Every Man to His Own Taste
Sometimes a conjure doctor, a Brother Paul or a Brother Daniel, mocks Western civilization by drinking the blood of a crudely sacrificed bat in a tenement room on Lenox Avenue, a room which contains electric lights and a radio. Sometimes a sacrificed black cat from which certain bones are to be plucked is boiled until the
meat falls away on a stove which burns the gas of the Consolidated Edison Company.
Primitive and sometimes inhuman rituals which were spawned centuries ago in the minds of voodoo sorcerers and brought from the hot, damp stretches of West Africa to this country by slaves still are celebrated in deepest secrecy in apartments above the fried-fish cafés, saloons, beauty shops and pool parlors of Harlem.
A large amount of the herbs, roots and incense with which the various schools of voodoo practitioners in Harlem and other urban Negro communities celebrate their rites is bought across the counters of drugstores operated by white men, or from one of the three or four mail-order houses which also sell crystal balls to clairvoyants ($3 each) and ectoplasm boxes to spiritualist mediums ($15 each).
When Negro prisoners are searched in Harlem police stations their watch pockets often yield evil-smelling conjure bags, tiny cloth sacks similar to sachets and crammed with such objects as the bleached chinbones and wishbones of cats, or with messy compounds of roots and herbs.

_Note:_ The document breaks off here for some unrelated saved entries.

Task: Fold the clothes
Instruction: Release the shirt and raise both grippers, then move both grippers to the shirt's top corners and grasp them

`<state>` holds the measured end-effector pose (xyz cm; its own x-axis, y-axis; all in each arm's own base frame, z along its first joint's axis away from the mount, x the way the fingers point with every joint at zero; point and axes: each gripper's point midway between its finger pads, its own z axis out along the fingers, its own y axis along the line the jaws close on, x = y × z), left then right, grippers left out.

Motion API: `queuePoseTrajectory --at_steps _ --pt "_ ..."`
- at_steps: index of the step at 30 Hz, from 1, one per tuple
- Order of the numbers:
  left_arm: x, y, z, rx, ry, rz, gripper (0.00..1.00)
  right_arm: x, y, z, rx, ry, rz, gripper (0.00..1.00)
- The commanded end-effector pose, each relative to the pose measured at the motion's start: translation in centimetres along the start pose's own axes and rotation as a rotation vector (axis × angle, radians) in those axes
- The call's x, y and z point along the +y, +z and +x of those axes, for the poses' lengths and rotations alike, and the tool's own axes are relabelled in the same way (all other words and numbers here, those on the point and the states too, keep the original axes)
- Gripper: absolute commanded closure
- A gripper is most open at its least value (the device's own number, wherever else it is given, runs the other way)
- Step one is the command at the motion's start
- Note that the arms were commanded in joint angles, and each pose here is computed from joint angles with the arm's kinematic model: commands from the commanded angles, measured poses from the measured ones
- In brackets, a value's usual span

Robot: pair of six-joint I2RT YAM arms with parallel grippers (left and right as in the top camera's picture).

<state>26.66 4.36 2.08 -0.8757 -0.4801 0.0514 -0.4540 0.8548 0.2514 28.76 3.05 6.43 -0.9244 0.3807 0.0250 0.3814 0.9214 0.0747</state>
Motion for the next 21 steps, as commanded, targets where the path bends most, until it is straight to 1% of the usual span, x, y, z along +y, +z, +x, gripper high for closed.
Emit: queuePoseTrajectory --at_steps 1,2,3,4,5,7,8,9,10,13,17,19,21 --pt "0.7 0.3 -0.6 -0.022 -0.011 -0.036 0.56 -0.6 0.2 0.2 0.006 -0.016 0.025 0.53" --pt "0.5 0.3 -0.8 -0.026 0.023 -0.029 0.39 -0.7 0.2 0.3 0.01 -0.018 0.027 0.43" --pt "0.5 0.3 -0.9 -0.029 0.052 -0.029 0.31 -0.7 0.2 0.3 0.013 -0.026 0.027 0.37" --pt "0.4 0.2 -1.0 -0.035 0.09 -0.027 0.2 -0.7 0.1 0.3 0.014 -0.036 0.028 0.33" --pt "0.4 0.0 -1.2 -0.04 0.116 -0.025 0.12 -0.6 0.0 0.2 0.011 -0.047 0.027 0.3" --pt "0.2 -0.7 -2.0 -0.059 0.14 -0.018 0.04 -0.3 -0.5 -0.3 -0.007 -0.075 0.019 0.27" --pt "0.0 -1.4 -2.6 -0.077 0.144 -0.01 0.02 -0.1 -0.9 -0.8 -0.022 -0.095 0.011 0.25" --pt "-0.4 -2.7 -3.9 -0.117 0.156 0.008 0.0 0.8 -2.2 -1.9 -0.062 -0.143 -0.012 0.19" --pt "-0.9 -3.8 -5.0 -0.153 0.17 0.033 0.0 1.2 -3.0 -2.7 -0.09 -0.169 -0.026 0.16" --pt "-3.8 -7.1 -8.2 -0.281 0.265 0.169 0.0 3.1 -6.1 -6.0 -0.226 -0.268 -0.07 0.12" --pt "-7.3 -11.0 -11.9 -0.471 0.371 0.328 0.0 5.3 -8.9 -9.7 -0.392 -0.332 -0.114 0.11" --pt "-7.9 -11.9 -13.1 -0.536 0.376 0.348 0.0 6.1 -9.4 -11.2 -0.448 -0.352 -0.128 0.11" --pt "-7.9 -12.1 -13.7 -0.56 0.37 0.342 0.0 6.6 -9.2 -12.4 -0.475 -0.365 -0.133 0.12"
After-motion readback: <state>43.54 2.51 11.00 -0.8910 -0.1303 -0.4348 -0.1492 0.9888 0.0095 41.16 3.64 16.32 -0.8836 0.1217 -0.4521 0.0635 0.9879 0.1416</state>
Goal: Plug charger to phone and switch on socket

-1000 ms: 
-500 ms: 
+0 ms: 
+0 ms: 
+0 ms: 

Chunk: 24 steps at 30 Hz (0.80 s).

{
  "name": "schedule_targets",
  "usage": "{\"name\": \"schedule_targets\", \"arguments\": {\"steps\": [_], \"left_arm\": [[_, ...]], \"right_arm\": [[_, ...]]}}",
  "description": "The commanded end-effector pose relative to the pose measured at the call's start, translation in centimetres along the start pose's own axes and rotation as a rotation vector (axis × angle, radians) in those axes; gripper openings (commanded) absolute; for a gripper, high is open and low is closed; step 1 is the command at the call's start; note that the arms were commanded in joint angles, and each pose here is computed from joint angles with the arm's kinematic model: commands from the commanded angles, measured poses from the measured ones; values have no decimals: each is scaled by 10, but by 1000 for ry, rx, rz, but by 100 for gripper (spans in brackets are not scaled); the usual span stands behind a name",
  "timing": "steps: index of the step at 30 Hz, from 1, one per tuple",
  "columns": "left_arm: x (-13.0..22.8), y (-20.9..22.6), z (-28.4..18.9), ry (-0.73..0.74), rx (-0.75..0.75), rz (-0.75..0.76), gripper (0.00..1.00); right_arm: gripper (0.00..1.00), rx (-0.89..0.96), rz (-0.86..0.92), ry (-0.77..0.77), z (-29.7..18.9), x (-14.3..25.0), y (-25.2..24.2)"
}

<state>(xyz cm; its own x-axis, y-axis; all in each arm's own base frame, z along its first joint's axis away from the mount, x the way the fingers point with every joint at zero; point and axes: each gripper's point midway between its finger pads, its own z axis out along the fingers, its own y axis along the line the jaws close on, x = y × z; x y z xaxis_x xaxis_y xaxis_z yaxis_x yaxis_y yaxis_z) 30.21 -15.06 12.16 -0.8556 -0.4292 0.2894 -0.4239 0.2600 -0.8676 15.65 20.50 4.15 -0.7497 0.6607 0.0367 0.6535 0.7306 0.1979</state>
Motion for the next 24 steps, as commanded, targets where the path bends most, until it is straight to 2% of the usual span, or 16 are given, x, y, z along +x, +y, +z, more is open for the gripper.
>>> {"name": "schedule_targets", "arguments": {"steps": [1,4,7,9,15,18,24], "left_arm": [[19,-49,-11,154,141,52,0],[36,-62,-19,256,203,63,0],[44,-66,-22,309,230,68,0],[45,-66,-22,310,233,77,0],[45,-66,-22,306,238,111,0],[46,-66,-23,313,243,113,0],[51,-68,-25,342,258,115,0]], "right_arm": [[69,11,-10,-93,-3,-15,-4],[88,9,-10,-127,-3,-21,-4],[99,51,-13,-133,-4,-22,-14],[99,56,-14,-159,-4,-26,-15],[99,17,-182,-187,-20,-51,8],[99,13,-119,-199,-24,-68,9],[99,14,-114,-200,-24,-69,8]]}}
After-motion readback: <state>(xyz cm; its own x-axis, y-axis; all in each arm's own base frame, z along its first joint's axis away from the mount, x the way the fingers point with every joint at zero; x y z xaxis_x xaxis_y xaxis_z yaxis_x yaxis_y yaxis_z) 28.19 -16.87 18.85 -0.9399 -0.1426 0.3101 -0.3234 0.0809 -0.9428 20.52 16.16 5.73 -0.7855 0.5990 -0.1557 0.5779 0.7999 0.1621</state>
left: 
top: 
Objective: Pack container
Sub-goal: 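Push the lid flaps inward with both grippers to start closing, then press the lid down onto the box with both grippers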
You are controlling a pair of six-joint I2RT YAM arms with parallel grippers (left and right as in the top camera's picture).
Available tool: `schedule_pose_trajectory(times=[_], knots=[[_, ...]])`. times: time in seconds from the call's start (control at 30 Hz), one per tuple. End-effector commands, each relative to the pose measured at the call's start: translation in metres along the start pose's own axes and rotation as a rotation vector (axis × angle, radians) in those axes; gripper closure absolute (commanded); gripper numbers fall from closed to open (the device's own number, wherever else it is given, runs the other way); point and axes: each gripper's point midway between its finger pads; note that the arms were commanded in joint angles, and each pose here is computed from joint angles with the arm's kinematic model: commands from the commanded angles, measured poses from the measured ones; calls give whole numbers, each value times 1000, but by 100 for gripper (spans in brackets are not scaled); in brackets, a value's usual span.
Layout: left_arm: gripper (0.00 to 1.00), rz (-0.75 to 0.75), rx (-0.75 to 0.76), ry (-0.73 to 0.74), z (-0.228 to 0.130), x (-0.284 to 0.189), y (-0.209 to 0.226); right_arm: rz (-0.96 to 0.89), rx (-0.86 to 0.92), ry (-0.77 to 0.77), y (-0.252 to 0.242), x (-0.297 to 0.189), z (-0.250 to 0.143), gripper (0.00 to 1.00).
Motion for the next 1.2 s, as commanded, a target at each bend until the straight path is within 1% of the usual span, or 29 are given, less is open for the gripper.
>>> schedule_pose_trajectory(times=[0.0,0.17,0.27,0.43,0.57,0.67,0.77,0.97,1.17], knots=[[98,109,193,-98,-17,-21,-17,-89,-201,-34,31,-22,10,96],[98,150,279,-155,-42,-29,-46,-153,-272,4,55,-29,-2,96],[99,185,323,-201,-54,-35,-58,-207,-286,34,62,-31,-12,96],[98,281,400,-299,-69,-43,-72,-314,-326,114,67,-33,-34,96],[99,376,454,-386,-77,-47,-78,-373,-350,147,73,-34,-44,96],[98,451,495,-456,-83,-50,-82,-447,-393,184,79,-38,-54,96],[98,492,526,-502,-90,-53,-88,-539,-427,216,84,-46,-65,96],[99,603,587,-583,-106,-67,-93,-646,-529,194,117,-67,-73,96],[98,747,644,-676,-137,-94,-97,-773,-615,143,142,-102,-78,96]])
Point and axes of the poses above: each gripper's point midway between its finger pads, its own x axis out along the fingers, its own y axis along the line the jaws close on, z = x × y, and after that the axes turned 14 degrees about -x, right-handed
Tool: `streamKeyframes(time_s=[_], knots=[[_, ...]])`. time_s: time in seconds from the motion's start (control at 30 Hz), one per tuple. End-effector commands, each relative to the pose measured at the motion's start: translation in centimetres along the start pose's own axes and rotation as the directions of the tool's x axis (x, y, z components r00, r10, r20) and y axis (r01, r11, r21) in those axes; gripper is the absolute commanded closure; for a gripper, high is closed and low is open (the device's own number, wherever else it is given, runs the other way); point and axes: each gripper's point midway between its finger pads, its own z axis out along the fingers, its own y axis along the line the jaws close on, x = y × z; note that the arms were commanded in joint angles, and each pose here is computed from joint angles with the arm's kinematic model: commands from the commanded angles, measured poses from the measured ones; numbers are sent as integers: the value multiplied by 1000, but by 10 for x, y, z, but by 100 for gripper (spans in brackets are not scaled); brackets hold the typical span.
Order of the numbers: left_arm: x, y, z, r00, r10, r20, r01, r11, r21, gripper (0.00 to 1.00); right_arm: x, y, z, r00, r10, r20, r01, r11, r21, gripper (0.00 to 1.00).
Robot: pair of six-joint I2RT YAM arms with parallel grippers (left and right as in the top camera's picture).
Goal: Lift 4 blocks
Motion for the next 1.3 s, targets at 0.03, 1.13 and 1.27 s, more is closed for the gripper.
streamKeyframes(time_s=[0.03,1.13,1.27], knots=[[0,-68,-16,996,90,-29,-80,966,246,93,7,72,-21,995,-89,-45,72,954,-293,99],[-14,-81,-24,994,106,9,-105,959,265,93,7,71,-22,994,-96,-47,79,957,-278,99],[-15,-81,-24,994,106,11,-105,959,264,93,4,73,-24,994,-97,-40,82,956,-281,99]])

Matrons have stripped women prisoners and found them wearing silken bands from which dangled the greasy bones of animals.
Detectives have reported that at least one-fourth of the Negro prisoners searched in the West 135th Street station carry lodestones. Most lodes are roughly oval pieces of iron ore. They usually are of high metal content and with enough magnetic power to lift iron filings. Sometimes they are carried with iron filings sticking to them, and then they are called “lodes with hair on them.”
A box of lodes may be bought for 15 cents, but sometimes they are sold in velvet-padded jewel boxes for $5 and $10. Among other things they are supposed to “restore lost powers.”